Part 47: Grid Talk 2 - Chapters 3-5Grid Talk 2
Continuing the trend, the third- and fourth-tier attack- and defense-stat grids are great go-to options for any occasion, while the single-stat grids are more situational. Agility isn't as practically useful as it should be, and any speed benefit you might gain from Howling Wind will most likely not recoup the time spent switching jobs. The Luck grid, though, might be useful if you can't win Lady Luck.
Status Effect Grids
Placement is everything. Having all the status effects on one grid isn't useful if you don't start near enough to the one you need. The tight clustering on these, though, mean you're never more than two hops from what you want.
Don't fall into the trap of thinking that Tetra Master automatically grants Tetra Eater. I made that mistake once. And only once.
Healing and Buffing Grids
You get these a little late, considering how many grids and accessories simply give you access to all of White Magic.
The multiclassing grids, along with Samurai's Honor from the previous Grid Talk, are great for mixing and matching the best aspects of various jobs. You'll most often use them to give Break abilities to a faster job, give Black Magic to a White Mage, give White Magic to anybody with a decent MP pool, give Samurai's abilities to a less fragile class, and never ever give Instinct or Arcana to anybody ever. The stat boosts are a nice bonus for going around the horn as well.

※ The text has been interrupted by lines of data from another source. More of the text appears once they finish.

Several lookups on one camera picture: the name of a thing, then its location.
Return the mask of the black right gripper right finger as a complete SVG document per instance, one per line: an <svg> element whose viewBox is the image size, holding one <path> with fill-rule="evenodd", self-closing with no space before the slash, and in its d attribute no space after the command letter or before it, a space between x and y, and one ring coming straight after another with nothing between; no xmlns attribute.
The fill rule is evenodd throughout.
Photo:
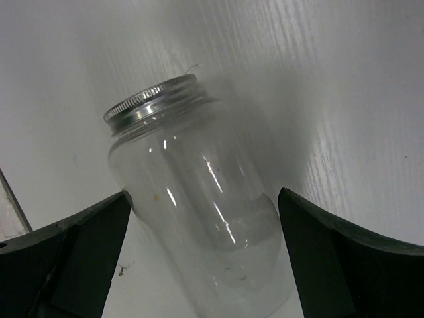
<svg viewBox="0 0 424 318"><path fill-rule="evenodd" d="M369 231L283 188L282 231L305 317L422 317L423 247Z"/></svg>

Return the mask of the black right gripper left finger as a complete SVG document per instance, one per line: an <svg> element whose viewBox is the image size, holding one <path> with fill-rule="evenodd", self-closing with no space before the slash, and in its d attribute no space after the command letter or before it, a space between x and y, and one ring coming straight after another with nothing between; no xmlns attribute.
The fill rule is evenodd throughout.
<svg viewBox="0 0 424 318"><path fill-rule="evenodd" d="M1 316L101 317L130 211L119 192L1 242Z"/></svg>

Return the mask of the clear bottle metal rim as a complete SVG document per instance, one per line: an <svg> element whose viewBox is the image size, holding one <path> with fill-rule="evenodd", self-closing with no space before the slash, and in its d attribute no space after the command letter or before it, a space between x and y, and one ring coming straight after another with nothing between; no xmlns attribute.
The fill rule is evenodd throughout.
<svg viewBox="0 0 424 318"><path fill-rule="evenodd" d="M109 167L198 317L269 317L290 294L280 217L228 107L193 74L104 121Z"/></svg>

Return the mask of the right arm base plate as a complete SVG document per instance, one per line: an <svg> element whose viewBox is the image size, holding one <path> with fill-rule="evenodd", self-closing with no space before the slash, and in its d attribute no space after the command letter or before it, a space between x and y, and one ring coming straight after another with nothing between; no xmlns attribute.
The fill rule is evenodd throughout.
<svg viewBox="0 0 424 318"><path fill-rule="evenodd" d="M32 227L1 172L1 241L32 232Z"/></svg>

The worst thing about FFX's random battles was having to go into the menu after every single one and put the three characters with the highest Agility (or the one with First Strike) in front, and if you try to use these grids your first time through, you'll run into the same problem. Turbo abilities aren't nearly as useful if you're not in the job that uses them once you activate it.
It's always frustrated me that the strongest spells of the classic magic schools can never be permanently learned in this game, and the unlocks are so time-consuming. You're more likely to use these than your Special Dresspheres in the final chapter, though.
You can win a Zero MP accessory before you get access to this. What's the point?
These are meant to be used in random battles, and so activating their gates will quickly become tedious, but the Mug and Nab abilities are pretty sweet.
I don't think I've ever needed to break any limits, but the Double HP effect is nice for less durable jobs. Finale, though, warrants special discussion. This game's version of the Brave Blade, Finale deals five nines of physical damage to any target only if the user has never run from battle in the current cycle. It's obviously meant to be used on second- or third-cycle playthroughs, where you could conceivably have access to accessories and skills that would eliminate that need (Charm Bangle to avoid fights, or super-items to win them all) but by then there's little you actually need it for.